It seems like a terrible time to be launching a news operation.
However, there are opportunities and niches, and the new digital media launch called Quartz from Atlantic Media Co seeks to exploit them.
Quartz is set to launch in the coming weeks as a “100 percent digital” news operation covering “the most important themes of the new global economy,” editor-in-chief Kevin Delaney said.
Quartz has been recruiting a small number of veteran journalists for an overall news staff of around 25 people. The operation will features tablet and mobile displays, and a desktop Web site, qz.com.
“There is an opportunity to do great journalism on a digital platform,” Delaney, a former managing editor of the Wall Street Journal Online, told reporters. “It’s a great time to launch a project like this.”
Quartz will offer free content, with revenue coming from advertising, aiming to cover key global business issues and reach readers around the world.
“We’re really confident in the ad-supported model,” Delaney said. “There has been strong advertiser interest.”
The name was chosen “because it embodies the new brand’s essential character: global, disruptive and digital. Quartz, the mineral, is found all over the world, and plays an important role in tectonic activity,” a statement said.
Analysts say the project has the potential to succeed, but that it will not be easy.
Ken Doctor, a news industry analyst and consultant with the research firm Outsell, said there is a market for well-produced financial news — and advertisers are eager to reach these readers — but the competition is fierce.
Quartz will be up against industry “behemoths” such as Dow Jones, Bloomberg, Reuters and the Financial Times, he said.
For Quartz to succeed, “they have to decide which audience they going after, and how to serve it in a different way than the other giants do,” Doctor said. “It’s definitely an uphill battle, but it has a strong ability to succeed, if Atlantic Media is willing to put at least three years into it.”
Dan Kennedy, a Northeastern University journalism professor who follows new media, said Atlantic Media, which also publishes the Washington-based National Journal, is one of the few media organizations doing well with free online content.
“It sounds like they are going for a high-end audience, which is affluent and well-educated,” Kennedy said.

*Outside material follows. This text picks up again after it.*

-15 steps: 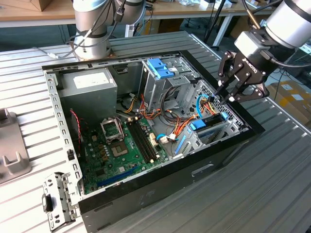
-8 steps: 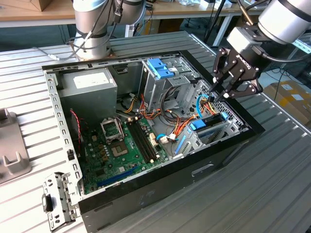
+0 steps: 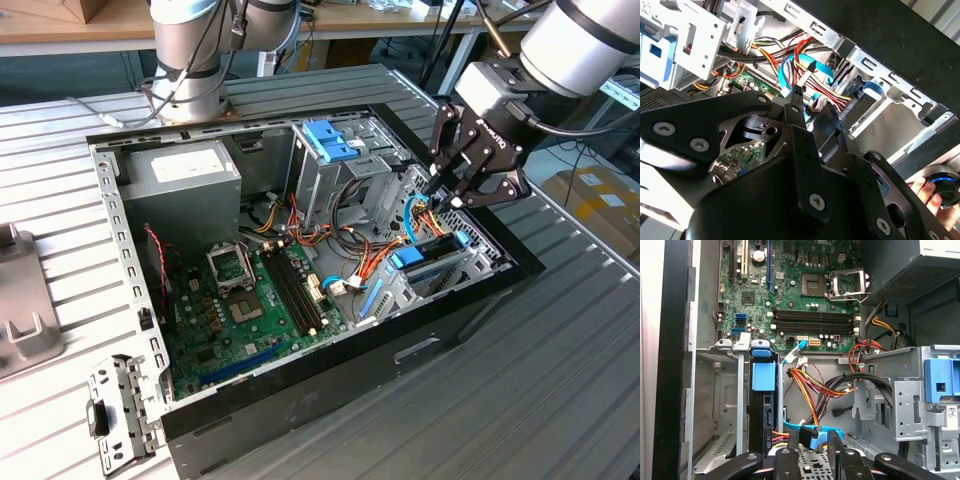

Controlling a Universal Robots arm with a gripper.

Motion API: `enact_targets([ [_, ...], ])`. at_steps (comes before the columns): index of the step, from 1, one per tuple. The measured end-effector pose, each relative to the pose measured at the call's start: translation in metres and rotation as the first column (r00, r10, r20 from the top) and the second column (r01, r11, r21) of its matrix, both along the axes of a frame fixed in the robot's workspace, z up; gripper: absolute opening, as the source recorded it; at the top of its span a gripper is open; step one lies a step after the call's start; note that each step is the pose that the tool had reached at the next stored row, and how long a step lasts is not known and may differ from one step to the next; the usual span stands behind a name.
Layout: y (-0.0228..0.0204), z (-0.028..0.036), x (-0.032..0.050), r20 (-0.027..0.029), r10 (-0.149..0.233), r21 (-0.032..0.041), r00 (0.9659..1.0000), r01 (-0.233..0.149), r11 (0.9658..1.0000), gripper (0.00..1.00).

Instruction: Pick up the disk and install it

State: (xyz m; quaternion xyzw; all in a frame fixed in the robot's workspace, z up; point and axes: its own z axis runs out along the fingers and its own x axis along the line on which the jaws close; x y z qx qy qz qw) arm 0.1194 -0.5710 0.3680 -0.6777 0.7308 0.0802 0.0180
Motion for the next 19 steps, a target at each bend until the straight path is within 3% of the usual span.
enact_targets([
  [4, 0.0, -0.0002, -0.0001, 0.0, 0.0, 0.0002, 1.0, 0.0, 1.0, 0.35],
  [6, 0.0, -0.0002, -0.0001, 0.0, 0.0, 0.0003, 1.0, 0.0, 1.0, 0.22],
  [7, 0.0, -0.0002, -0.0001, 0.0, 0.0, 0.0002, 1.0, 0.0, 1.0, 0.2],
  [19, 0.0, -0.0003, -0.0003, 0.0, 0.0, 0.0003, 1.0, 0.0, 1.0, 0.2],
])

Even though the news industry is facing a severe crisis, analysts point out there are always opportunities for new players with a winning strategy.
Other recent launches include a magazine called Du Jour from the Gilt Group and HuffPost Live, a streaming video site from the AOL-owned Huffington Post.
Doctor said that with lower technology costs and social marketing, the barriers to entry for a new venture are lower than just a few years ago.
“It’s much easier to become known through social marketing, which is essentially free,” he said.
Perhaps more significantly, the lines are being blurred between print news, Web sites and broadcast media. Web sites are offering streaming video and sites like HuffPost Live are effectively competing with television news.